SOURCE MATERIAL:
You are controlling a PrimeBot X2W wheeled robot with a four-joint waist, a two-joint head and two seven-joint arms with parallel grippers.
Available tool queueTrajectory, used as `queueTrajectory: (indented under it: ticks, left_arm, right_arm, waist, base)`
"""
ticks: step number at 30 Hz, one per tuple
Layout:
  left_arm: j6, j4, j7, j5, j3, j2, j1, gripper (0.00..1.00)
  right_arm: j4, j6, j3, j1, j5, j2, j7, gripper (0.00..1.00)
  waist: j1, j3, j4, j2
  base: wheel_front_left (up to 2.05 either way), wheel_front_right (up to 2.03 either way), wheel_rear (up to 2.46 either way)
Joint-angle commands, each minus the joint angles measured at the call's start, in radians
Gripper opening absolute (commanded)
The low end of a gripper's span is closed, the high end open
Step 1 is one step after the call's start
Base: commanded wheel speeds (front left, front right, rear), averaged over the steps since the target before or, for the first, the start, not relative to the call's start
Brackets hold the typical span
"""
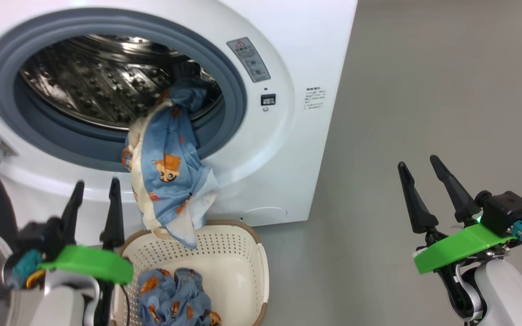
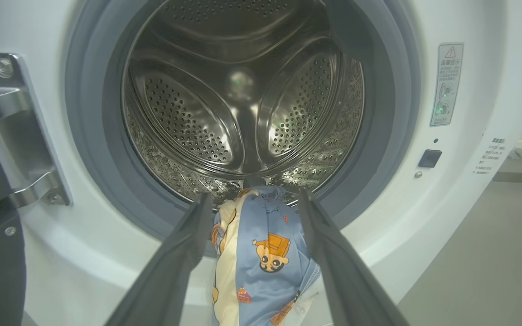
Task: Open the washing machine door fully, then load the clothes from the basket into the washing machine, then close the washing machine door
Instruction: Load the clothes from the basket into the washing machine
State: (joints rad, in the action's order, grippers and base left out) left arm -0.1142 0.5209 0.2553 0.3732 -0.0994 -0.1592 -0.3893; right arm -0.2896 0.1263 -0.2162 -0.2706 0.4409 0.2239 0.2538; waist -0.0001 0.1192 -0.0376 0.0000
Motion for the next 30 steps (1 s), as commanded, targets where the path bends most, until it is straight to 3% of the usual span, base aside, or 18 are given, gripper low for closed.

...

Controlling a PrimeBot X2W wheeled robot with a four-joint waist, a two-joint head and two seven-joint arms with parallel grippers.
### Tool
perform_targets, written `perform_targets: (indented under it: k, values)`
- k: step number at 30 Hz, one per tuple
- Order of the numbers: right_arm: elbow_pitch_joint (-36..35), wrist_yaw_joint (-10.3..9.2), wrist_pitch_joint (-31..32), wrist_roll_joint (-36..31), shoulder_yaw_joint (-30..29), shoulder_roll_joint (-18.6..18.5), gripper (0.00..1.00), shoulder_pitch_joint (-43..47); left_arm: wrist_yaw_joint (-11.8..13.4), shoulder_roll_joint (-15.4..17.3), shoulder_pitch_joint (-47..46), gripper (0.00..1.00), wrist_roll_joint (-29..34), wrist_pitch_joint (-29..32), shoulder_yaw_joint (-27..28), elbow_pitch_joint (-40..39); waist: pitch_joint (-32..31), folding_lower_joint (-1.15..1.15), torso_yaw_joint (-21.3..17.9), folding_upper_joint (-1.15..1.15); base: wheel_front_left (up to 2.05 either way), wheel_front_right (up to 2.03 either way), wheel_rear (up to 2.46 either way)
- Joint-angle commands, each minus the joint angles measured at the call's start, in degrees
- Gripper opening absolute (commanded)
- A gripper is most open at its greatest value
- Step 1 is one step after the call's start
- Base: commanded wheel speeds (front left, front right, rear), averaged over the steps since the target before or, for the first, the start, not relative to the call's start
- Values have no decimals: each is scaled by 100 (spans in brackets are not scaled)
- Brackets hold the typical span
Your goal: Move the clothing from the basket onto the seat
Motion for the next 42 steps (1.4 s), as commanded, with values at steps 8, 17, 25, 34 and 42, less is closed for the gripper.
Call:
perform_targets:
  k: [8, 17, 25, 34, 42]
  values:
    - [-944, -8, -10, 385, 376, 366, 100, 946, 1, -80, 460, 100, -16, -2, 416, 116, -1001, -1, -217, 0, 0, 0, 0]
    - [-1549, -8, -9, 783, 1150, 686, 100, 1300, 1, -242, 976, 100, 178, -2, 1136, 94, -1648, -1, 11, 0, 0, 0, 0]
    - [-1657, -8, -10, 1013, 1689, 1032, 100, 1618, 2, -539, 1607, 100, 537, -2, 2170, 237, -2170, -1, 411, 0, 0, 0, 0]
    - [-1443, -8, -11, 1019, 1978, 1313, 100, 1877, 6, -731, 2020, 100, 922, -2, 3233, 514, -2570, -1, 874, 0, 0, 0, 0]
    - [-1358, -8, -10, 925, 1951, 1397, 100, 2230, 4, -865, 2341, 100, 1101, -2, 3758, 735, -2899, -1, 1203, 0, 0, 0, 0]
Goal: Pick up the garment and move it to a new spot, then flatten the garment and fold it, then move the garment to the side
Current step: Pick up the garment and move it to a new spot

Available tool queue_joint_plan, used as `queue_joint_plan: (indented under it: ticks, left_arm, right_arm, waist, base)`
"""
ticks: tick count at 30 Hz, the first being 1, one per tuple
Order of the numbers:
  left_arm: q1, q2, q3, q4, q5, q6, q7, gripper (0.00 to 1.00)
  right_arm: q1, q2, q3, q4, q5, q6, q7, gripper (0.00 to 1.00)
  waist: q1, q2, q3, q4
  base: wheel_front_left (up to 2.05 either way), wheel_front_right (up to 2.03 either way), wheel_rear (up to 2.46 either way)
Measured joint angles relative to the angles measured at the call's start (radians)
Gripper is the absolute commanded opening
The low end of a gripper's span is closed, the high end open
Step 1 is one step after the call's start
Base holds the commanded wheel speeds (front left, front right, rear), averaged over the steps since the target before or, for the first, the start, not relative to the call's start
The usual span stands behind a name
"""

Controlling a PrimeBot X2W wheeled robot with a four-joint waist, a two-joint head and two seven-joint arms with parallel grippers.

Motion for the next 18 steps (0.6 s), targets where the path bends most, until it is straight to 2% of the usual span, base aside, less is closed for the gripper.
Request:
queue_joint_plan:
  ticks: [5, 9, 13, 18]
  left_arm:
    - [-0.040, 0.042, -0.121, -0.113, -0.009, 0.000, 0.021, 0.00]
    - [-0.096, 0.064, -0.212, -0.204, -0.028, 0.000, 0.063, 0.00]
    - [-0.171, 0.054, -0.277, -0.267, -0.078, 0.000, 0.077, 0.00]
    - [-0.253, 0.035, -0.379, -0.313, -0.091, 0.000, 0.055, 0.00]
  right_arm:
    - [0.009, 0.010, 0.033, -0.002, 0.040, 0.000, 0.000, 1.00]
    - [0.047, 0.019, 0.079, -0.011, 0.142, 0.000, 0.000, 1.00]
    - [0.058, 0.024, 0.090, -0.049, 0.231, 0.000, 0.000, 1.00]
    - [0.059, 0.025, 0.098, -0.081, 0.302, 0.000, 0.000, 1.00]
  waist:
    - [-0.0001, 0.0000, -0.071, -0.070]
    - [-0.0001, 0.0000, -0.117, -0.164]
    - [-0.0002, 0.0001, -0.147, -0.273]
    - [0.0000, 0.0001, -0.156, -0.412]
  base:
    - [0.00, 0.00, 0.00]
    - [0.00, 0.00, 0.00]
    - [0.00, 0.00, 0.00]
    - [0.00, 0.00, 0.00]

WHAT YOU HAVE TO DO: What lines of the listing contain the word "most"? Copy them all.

EXERCISE OUTPUT:
Motion for the next 30 steps (1 s), as commanded, targets where the path bends most, until it is straight to 3% of the usual span, base aside, or 18 are given, gripper low for closed.
- A gripper is most open at its greatest value
Motion for the next 18 steps (0.6 s), targets where the path bends most, until it is straight to 2% of the usual span, base aside, less is closed for the gripper.

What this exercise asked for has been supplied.